Lo fundamental es que sí hay una teoría del clima bien establecida, con las incertidumbres lógicas de un sistema tan complicado como el climático. Se sabe, gracias a los núcleos de hielo, con burbujas de aire atrapado, la composición química de la atmósfera del planeta y la temperatura, con mucha precisión, del último medio millón de años, y en este periodo, sabemos cuándo hubo épocas glaciales y cuándo no. Naturalmente, lo que dispara los cambios fuertes de clima entre una época glacial y otra interglacial no es el Sol, sino variaciones en los parámetros de la órbita de la Tierra, algo muy bien entendido por la mecánica newtoniana y que tiene una frecuencia calculable, que corresponde a periodos de diez mil, cuarenta mil y cien mil años. Pero esas variaciones –éste es el punto sutil– no representan una diferencia sustancial en la cantidad de energía que llega a la Tierra, y el cambio fuerte en el clima se explica por un proceso subsecuente de amplificación, donde el dióxido de carbono tiene un papel muy importante. Es decir, si vemos con detalle las mediciones, vemos que primero cambió el clima y después cambió el dióxido de carbono, pero eso no quiere decir que éste no sea importante para el cambio del clima. Los “negacionistas” no entienden que hay dos mecanismos para cambiar el clima: uno es el cambio de estos parámetros orbitales y otro, el cambio de la composición atmosférica. En resumen, el hecho es que, en una escala de siglos o milenios, sabemos estadísticamente cómo y por qué ha cambiado el clima, y no hay ninguna razón, con ese conocimiento, de que de repente haya un cambio en estas últimas décadas, porque en todo caso, en los próximos mil o diez mil años, habrá una tendencia a un enfriamiento lento, no hacia un calentamiento. Por otra parte, ha habido avances muy importantes en la física del Sol, y sabemos que hay ciclos de once años del astro, de las manchas solares, etcétera, y hay mediciones indirectas de cómo ha cambiado su intensidad. Sí sabemos que en los muchos millones de años de evolución de la vida en la Tierra, el Sol ha provocado cambios importantes, pero no con la velocidad con la que se están dando los cambios actuales.

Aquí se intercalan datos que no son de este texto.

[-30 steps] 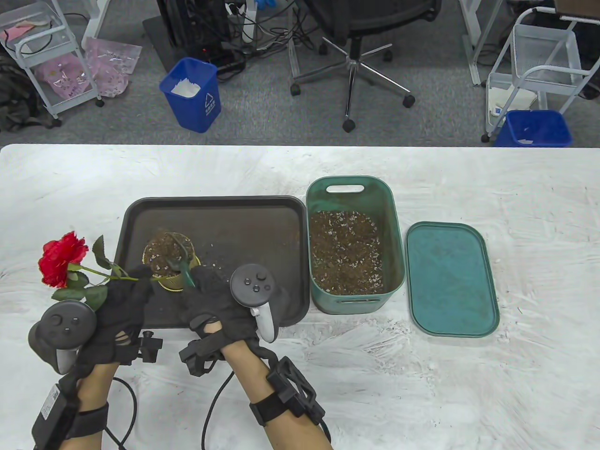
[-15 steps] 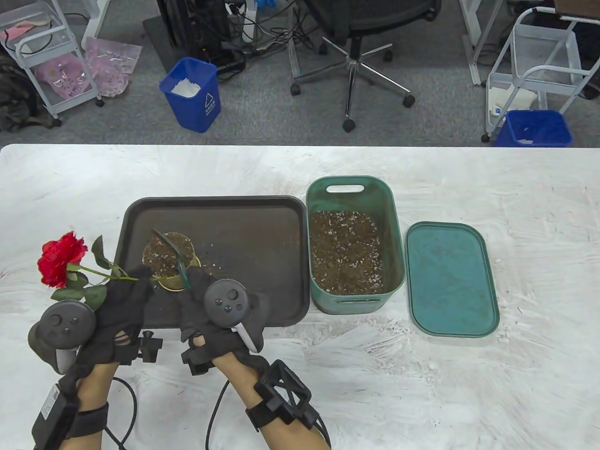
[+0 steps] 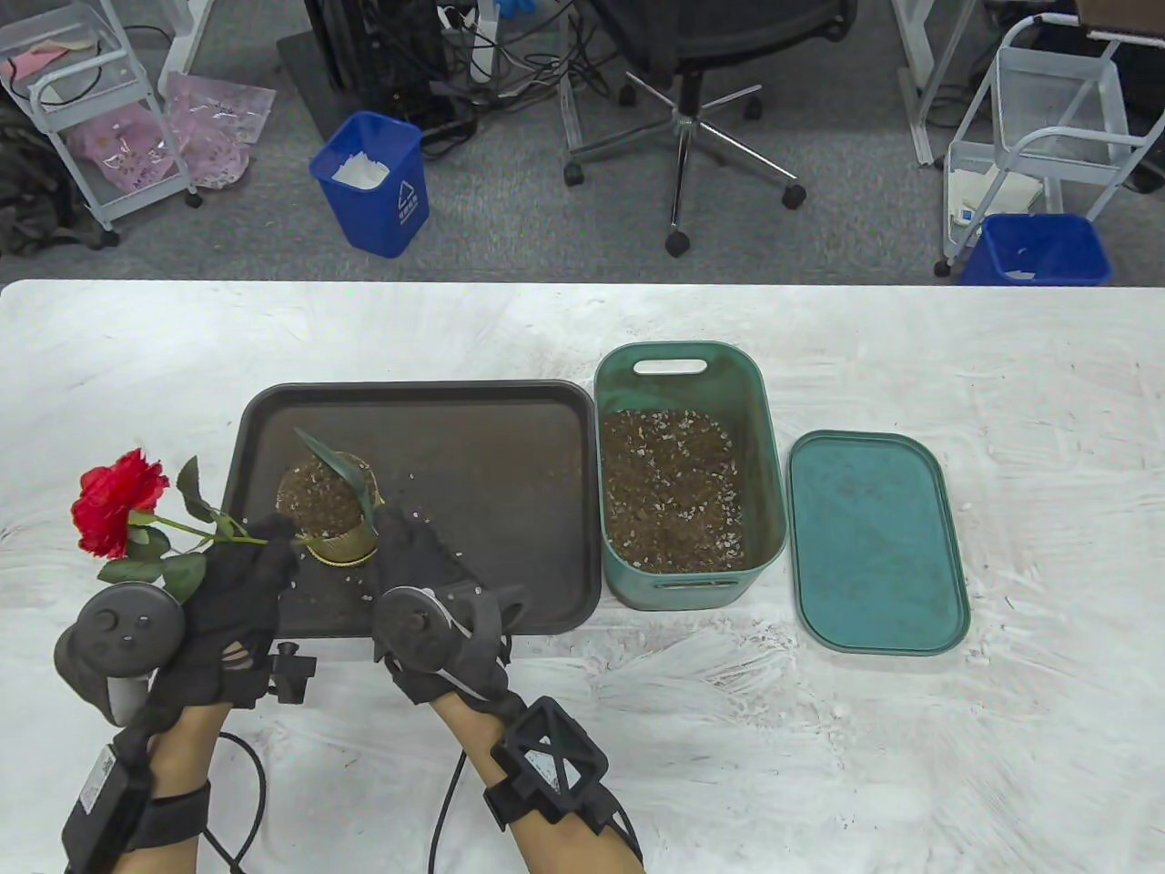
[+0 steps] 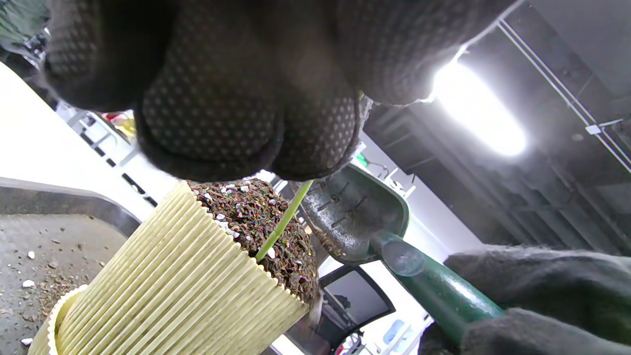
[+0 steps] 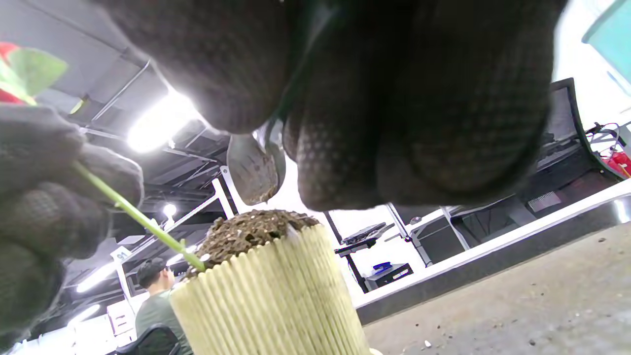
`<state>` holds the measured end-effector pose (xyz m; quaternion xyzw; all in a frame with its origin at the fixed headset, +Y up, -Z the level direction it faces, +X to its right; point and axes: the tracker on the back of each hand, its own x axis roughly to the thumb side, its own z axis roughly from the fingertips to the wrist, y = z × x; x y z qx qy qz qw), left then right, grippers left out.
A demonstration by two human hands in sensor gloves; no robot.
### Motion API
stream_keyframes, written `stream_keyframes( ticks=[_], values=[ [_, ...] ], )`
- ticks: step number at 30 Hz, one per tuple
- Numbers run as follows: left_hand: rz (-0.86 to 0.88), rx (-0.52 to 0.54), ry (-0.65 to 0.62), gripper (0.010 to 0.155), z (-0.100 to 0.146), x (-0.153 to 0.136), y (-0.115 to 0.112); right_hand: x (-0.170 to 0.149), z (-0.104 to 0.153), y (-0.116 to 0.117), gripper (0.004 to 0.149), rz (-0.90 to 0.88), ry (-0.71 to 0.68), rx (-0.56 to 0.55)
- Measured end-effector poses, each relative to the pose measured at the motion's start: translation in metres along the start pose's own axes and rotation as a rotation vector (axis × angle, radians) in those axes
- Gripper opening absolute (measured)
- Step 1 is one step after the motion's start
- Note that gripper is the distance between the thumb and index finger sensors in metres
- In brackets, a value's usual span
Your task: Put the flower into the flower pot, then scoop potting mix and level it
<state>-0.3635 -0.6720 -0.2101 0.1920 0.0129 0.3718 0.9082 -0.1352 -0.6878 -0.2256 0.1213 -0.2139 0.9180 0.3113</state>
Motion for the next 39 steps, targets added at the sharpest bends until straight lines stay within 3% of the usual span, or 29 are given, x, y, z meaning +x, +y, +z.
stream_keyframes(
  ticks=[3,8,14,19,26,33,36,39],
  values=[
    [-0.001,0.000,-0.001,0.047,0.000,0.000,0.000,-0.006,-0.002,0.000,0.056,-0.059,0.040,0.009],
    [-0.001,0.000,-0.001,0.047,0.000,0.000,0.000,-0.018,-0.006,-0.003,0.060,-0.461,0.232,0.102],
    [0.005,-0.001,0.003,0.046,-0.001,0.000,0.000,-0.013,-0.006,0.003,0.053,-0.588,0.214,0.171],
    [0.005,0.000,0.005,0.047,0.000,0.000,0.000,-0.021,-0.002,0.014,0.050,-0.459,0.232,0.212],
    [0.010,0.002,0.010,0.047,-0.001,-0.002,0.001,-0.010,-0.002,0.012,0.050,-0.461,0.122,0.192],
    [0.008,0.002,0.010,0.047,-0.001,-0.002,0.000,0.001,0.002,0.017,0.049,-0.172,0.024,0.186],
    [0.005,0.003,0.008,0.047,-0.001,-0.002,0.001,0.001,0.003,0.014,0.048,-0.289,0.006,0.141],
    [0.010,0.002,0.010,0.047,-0.001,-0.002,0.001,-0.011,0.000,0.014,0.049,-0.476,0.107,0.141]
  ],
)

¿Cuál es el papel que desempeña en este proceso de refutación científica el Panel Intergubernamental del Cambio Climático (IPCC, por sus siglas en inglés)?
El IPCC, en el que participé, no hace investigación, sino que resume lo que se ha publicado en la bibliografía especializada, y lo evalúa. Funciona como filtro y como amplificador. Así, si alguien saca por ahí un artículo en un periódico con una ocurrencia extraña, pero sin peso científico, el IPCC lo desecha. El filtro está muy bien establecido por la comunidad científica: tiene uno que publicar en revistas especializadas y esas publicaciones están a su vez revisadas y evaluadas. El mundo científico se autorregula. A través de este proceso, el IPCC concluye que el origen de la variación del clima producto del Sol es cuando mucho del diez por ciento de los cambios ocasionados por actividades humanas. Esta conclusión está apoyada por numerosos estudios cuantitativos, tanto del clima como de la física del sol.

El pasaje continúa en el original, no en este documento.